= Data provided =
◇ ◇ ◇ ◇ ◇ ◇ ◇

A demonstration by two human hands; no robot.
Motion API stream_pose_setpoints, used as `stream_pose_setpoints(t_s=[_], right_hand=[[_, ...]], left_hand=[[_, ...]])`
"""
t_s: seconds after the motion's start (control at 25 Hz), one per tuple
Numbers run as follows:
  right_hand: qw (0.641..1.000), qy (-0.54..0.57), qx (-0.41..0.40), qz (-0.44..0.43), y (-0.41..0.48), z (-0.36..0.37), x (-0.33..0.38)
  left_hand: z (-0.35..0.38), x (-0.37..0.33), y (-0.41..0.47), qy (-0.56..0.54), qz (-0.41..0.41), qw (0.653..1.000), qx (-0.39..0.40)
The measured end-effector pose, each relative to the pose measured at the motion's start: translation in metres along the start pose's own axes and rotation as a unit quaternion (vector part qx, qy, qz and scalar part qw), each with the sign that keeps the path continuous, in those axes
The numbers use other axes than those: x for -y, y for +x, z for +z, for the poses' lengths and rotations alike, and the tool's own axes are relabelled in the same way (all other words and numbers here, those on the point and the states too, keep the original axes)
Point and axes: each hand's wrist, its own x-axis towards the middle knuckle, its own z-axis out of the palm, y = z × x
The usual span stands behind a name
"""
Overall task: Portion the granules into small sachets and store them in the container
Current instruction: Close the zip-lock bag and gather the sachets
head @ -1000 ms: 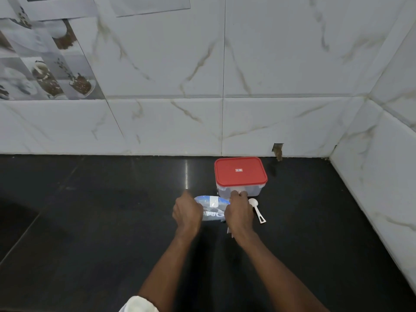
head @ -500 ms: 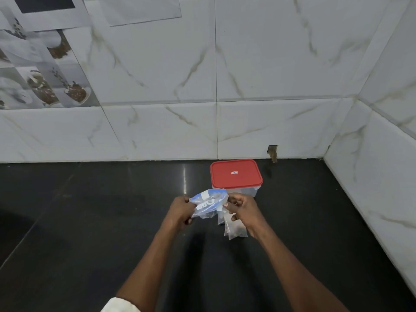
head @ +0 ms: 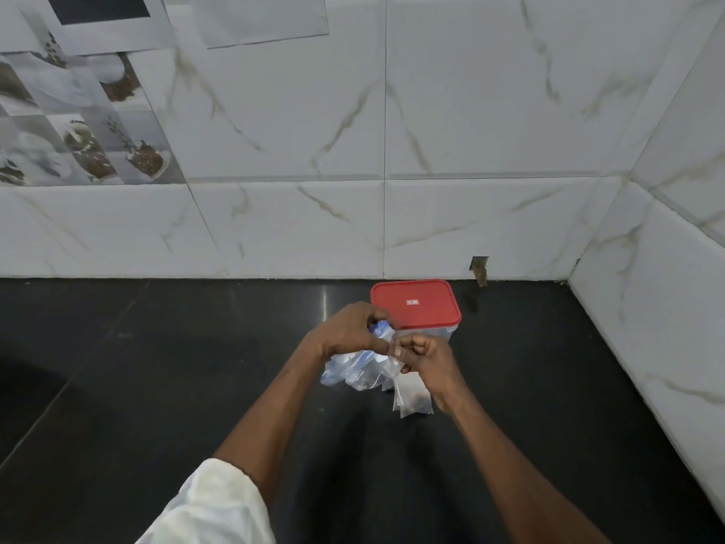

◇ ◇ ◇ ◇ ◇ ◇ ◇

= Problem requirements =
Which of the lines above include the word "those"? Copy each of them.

= Answer below =
The measured end-effector pose, each relative to the pose measured at the motion's start: translation in metres along the start pose's own axes and rotation as a unit quaternion (vector part qx, qy, qz and scalar part qw), each with the sign that keeps the path continuous, in those axes
The numbers use other axes than those: x for -y, y for +x, z for +z, for the poses' lengths and rotations alike, and the tool's own axes are relabelled in the same way (all other words and numbers here, those on the point and the states too, keep the original axes)

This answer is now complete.